You have to create a mutable bitmap, if you actually want to modify it, for example:
mPreservedBitmap = mBitmap;
// Create a new, empty bitmap with the original size.
// Since the image is going to be scaled, this might be to big or to small.
// Rotating might also require additional space (otherwise the corners will be cut off)
// Try calculating the proper size or play around with some other createBitmap Methods, just make sure to
// actually create a mutable bitmap, for example by using copy on an immutable bitmap.
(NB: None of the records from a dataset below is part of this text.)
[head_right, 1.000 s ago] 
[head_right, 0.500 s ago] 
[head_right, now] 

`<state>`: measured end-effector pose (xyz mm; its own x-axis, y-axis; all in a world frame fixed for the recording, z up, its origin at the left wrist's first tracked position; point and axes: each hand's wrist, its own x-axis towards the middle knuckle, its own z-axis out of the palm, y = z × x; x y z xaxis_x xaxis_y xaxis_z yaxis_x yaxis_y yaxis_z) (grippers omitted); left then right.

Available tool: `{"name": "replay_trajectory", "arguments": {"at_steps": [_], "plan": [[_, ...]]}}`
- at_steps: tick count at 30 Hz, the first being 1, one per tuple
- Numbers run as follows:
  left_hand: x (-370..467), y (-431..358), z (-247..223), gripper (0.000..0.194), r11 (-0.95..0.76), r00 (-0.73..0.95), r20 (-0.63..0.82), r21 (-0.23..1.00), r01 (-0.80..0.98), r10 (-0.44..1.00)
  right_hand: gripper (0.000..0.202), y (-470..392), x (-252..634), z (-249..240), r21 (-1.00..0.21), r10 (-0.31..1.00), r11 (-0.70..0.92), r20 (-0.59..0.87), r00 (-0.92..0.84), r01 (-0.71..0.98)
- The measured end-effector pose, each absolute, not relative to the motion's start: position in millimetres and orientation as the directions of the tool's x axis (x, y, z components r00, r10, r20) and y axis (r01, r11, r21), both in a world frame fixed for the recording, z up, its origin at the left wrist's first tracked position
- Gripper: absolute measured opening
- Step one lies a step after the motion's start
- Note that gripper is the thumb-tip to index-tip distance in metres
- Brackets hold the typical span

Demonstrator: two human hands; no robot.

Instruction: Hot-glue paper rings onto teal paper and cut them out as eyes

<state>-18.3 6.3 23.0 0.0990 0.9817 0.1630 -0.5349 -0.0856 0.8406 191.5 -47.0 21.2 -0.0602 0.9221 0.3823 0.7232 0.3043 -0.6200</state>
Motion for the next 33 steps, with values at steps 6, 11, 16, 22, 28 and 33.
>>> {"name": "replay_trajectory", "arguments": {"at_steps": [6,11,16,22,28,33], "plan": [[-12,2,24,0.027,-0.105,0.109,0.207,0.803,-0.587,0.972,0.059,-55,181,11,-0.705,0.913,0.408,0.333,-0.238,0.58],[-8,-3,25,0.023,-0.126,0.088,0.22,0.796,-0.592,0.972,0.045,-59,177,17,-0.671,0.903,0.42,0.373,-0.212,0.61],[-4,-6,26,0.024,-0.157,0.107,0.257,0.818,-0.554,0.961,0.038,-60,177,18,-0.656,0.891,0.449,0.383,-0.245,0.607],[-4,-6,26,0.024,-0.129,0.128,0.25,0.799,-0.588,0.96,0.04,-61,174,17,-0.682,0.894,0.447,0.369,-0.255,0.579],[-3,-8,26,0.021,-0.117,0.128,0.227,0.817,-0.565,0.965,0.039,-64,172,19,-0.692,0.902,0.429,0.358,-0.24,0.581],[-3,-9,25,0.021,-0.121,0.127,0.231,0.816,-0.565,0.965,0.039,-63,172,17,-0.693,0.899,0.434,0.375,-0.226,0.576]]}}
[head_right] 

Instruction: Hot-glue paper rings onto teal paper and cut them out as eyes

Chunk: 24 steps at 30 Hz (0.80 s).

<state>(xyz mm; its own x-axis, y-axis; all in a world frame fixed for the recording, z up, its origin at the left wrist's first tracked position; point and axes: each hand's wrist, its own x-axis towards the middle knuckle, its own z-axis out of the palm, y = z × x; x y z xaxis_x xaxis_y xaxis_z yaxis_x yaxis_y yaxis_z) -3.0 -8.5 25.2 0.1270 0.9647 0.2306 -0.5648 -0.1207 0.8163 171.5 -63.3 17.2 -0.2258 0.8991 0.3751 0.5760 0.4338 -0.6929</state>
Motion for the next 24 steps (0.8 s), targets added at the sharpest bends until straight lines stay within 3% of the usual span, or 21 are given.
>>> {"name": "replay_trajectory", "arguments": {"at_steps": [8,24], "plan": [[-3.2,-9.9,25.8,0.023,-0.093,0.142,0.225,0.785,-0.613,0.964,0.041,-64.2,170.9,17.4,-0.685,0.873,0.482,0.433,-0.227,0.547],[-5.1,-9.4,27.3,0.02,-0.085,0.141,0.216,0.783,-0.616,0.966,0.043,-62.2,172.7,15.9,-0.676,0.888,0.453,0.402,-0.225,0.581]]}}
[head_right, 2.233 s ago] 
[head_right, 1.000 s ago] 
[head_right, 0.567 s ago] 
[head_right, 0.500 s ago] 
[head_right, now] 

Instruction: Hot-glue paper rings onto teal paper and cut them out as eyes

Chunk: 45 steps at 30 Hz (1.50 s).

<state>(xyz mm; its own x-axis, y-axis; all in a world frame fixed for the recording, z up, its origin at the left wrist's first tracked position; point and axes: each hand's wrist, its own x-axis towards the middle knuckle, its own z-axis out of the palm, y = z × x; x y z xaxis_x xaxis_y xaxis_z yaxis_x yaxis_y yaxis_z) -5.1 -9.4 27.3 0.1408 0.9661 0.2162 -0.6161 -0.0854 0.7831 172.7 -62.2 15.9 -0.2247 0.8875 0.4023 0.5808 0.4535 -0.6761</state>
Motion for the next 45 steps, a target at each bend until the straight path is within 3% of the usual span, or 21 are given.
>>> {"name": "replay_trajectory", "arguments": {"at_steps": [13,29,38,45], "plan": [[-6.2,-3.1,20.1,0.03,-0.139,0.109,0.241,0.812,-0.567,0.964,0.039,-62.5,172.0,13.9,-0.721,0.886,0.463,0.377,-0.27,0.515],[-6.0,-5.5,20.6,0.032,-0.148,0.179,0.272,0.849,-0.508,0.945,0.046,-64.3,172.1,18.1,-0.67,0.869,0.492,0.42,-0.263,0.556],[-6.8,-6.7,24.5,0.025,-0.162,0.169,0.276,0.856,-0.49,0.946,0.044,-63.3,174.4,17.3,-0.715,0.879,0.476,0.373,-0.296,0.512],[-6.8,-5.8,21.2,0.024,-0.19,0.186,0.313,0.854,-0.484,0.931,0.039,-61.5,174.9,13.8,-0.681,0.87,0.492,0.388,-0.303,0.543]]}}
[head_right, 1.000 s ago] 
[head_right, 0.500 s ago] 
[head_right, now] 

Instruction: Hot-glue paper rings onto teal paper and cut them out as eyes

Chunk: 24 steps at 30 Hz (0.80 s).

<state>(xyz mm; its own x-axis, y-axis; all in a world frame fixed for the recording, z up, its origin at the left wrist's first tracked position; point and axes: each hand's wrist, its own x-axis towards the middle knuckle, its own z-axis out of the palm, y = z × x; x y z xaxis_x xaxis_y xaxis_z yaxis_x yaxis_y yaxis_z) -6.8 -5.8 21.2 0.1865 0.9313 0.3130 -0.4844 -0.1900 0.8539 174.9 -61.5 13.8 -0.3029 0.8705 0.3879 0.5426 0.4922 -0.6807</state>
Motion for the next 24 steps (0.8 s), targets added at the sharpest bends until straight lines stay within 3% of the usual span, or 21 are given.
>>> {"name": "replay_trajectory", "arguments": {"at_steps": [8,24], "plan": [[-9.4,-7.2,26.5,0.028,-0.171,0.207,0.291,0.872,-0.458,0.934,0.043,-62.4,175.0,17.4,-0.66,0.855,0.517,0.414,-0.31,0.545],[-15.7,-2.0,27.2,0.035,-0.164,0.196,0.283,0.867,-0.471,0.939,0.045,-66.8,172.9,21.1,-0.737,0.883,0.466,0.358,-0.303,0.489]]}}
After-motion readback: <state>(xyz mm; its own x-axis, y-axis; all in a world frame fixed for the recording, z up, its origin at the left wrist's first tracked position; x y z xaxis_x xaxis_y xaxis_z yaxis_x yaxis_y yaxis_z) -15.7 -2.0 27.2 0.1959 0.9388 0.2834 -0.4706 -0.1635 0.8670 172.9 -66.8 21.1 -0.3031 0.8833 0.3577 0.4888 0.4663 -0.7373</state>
mBitmap = Bitmap.createBitmap(mPreservedBitmap.getWidth(), mPreservedBitmap.getHeight(), mPreservedBitmap.getConfig());
mCanvas = new Canvas(mBitmap);
// do some rotations, scaling
mCanvas.rotate(rotation, px, py);
mCanvas.scale(scaleFactor, scaleFactor, scaleFocusX, scaleFocusY);
// draw the original image to the canvas, applying the matrix modifications
mCanvas.drawBitmap(mPreservedBitmap, 0, 0, null);
And in onDraw:
// draw the off-screen bitmap to the on-screen bitmap
canvas.drawBitmap(mBitmap, 0, 0, mBitmapPaint);
// draw the preserved image, scaling it to a thumbnail
canvas.drawBitmap(mPreservedBitmap, null, thumbnailRectF, thumbCanvasPaint);
My final solution to this was to generate a copy of the canvas Bitmap PRIOR to it being scaled via:
mPreservedBitmap = Bitmap.createBitmap(bitmap, 0, 0, bitmap.getWidth(), bitmap.getHeight(), null, true);
Then, when the Canvas and the primary Bitmap is scaled, I can draw the non-scaled 'preserved' Bitmap to the Canvas in onDraw() via:
canvas.drawBitmap(mPreservedBitmap, null, thumbnailRectF, thumbCanvasPaint);
Per Romain's comments above, I scale the preserved Bitmap off-screen to improve performance in onDraw().